La réunion se tient alors que l'entreprise a vécu une année 2025 particulièrement difficile, et l'assemblée générale se déroulera à Paris après-midi. La 19ème résolution proposée permettrait au conseil d'administration de renforcer les fonds propres de l'entreprise.
Après une perte nette de 477 millions d'euros l'an dernier et un niveau d'endettement très préoccupant, cette initiative vise à stabiliser la santé financière du groupe. L'approbation de cette mesure devrait être acquise, car les actionnaires principaux ont déjà manifesté leur soutien.
Cependant, la question cruciale reste de savoir qui endossera le fardeau financier. En effet, bien que les actionnaires aient un droit de souscription préférentiel pour acquérir de nouvelles actions, plusieurs rapports, dont ceux de Financial Times et Les Echos, suggèrent que la famille Duval envisagerait de céder une partie de ses parts.
Sans un apport de nouveaux fonds dans cette augmentation de capital, la dilution de leur pourcentage de participation est inévitable. Une source proche de l'affaire a précisé qu'ils ont trois options: souscrire intégralement à l'augmentation, opter pour une souscription partielle, ou accepter une dilution significative.
À la fin de 2025, la famille Duval détient environ 37,22% du capital, valorisé à environ 600 millions d'euros, sur la base du cours observé récemment. De son côté, l'État, via l'Agence des participations de l'État (APE), possède 27,13% des parts, et un représentant de Bercy a déclaré que l'État est favorable à cette levée de fonds pour redonner des marges de manœuvre à la société.
Eramet prévoit de finaliser cette levée de fonds dans la seconde moitié de 2026. En attendant, le groupe a engagé une revue stratégique de son portefeuille et envisage de monétiser certains actifs.

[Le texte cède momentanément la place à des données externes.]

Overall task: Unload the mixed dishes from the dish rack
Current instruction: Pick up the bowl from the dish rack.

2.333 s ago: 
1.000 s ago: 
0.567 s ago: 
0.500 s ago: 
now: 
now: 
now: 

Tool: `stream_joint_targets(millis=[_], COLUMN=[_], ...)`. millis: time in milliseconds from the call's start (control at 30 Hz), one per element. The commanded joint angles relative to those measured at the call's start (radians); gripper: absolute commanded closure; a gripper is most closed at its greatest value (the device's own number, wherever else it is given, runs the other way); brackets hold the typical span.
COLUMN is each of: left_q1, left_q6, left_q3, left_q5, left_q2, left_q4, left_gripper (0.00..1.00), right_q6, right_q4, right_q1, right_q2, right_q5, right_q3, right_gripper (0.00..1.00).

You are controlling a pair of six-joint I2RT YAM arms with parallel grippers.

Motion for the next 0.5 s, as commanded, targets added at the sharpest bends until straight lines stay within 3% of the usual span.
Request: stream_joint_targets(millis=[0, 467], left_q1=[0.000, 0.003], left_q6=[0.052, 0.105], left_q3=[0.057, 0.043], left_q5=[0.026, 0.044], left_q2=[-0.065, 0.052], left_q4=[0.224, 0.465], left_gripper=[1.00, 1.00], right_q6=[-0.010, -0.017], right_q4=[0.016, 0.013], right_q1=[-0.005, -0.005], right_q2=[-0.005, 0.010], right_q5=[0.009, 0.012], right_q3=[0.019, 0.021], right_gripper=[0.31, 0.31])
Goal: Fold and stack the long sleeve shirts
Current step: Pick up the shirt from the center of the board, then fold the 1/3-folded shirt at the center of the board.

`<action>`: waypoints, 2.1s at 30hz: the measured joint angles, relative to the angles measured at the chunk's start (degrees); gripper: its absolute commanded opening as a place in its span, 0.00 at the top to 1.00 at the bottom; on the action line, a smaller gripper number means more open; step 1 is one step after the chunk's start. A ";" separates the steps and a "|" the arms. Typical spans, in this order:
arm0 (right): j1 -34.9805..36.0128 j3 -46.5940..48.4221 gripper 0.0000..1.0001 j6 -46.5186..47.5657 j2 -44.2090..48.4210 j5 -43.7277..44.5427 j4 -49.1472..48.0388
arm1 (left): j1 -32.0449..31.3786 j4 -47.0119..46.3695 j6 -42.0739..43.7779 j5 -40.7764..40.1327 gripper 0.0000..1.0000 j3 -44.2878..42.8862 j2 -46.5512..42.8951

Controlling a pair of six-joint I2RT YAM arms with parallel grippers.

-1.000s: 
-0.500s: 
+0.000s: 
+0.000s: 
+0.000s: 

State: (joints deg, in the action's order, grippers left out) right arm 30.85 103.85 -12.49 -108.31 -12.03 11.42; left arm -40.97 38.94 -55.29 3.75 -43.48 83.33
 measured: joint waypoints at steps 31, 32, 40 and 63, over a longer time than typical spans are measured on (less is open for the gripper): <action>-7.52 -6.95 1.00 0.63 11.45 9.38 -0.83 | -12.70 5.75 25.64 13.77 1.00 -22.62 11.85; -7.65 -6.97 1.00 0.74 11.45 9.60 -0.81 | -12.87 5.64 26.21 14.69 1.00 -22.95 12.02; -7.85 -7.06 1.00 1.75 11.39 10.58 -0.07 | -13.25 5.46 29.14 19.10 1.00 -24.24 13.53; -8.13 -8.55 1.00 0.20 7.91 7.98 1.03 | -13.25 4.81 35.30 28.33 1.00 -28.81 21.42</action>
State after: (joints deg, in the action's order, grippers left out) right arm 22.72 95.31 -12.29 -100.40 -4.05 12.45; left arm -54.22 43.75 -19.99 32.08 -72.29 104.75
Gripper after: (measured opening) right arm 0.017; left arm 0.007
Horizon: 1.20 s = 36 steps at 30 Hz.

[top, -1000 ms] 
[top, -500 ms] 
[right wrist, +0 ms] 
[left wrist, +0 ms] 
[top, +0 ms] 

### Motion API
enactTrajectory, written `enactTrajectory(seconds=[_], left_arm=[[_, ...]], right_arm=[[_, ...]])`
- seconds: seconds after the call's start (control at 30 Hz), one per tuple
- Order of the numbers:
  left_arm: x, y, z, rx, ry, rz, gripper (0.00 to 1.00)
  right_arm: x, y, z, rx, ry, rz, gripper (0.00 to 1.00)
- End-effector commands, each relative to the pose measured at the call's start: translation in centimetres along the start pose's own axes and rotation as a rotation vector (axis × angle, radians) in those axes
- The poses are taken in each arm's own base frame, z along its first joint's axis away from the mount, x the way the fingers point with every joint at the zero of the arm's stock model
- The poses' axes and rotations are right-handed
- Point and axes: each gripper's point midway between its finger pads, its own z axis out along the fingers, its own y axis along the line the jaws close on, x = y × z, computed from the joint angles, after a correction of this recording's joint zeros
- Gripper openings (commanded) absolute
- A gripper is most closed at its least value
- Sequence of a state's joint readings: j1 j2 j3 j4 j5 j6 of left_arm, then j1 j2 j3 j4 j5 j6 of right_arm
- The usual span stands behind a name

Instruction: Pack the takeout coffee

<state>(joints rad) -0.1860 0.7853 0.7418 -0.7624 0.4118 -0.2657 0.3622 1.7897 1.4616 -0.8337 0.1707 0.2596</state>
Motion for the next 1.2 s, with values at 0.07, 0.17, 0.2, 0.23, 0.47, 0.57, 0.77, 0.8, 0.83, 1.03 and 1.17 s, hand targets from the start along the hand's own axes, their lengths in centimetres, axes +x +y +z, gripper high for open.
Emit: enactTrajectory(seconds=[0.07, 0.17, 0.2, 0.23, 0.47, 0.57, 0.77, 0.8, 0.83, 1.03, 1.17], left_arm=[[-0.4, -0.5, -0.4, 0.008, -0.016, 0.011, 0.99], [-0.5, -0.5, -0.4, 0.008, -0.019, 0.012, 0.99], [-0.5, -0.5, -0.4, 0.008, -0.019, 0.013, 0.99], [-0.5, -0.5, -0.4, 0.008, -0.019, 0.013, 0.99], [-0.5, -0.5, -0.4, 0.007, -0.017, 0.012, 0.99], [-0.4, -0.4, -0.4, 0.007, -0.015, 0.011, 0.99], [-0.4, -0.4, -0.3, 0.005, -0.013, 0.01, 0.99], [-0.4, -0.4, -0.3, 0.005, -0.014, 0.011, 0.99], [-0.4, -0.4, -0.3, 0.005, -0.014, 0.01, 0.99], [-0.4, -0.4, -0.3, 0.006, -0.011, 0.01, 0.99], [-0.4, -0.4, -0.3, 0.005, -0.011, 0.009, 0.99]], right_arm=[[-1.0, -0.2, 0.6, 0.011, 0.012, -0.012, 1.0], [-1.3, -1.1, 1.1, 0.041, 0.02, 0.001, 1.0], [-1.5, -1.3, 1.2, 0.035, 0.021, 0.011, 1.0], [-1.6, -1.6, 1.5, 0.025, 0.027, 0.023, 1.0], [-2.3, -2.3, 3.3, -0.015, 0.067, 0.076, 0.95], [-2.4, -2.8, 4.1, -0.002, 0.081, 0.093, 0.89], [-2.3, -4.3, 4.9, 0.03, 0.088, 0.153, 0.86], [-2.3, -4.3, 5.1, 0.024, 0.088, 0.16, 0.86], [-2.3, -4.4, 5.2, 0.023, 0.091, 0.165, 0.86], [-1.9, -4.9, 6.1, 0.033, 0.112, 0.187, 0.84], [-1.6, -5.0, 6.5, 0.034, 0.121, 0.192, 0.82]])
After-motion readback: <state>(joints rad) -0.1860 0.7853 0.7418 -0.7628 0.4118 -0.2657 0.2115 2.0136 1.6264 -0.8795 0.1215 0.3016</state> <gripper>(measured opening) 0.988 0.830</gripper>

Le groupe, qui emploie 10.000 personnes dans 17 pays, fait face à plusieurs défis sur le terrain, notamment des décisions réglementaires au Gabon concernant l'exportation de manganèse, des quotas de ventes en Indonésie, et un incendie perturbant l'activité au Sénégal.
En plus, l'entreprise continue de gérer les difficultés de la Société Le Nickel, en Nouvelle-Calédonie, dont les pertes sont assumées par l'État. Récemment, Eramet a connu des bouleversements managériaux après des changements à la direction, avec Christel Bories revenant temporairement à la tête de l'entreprise.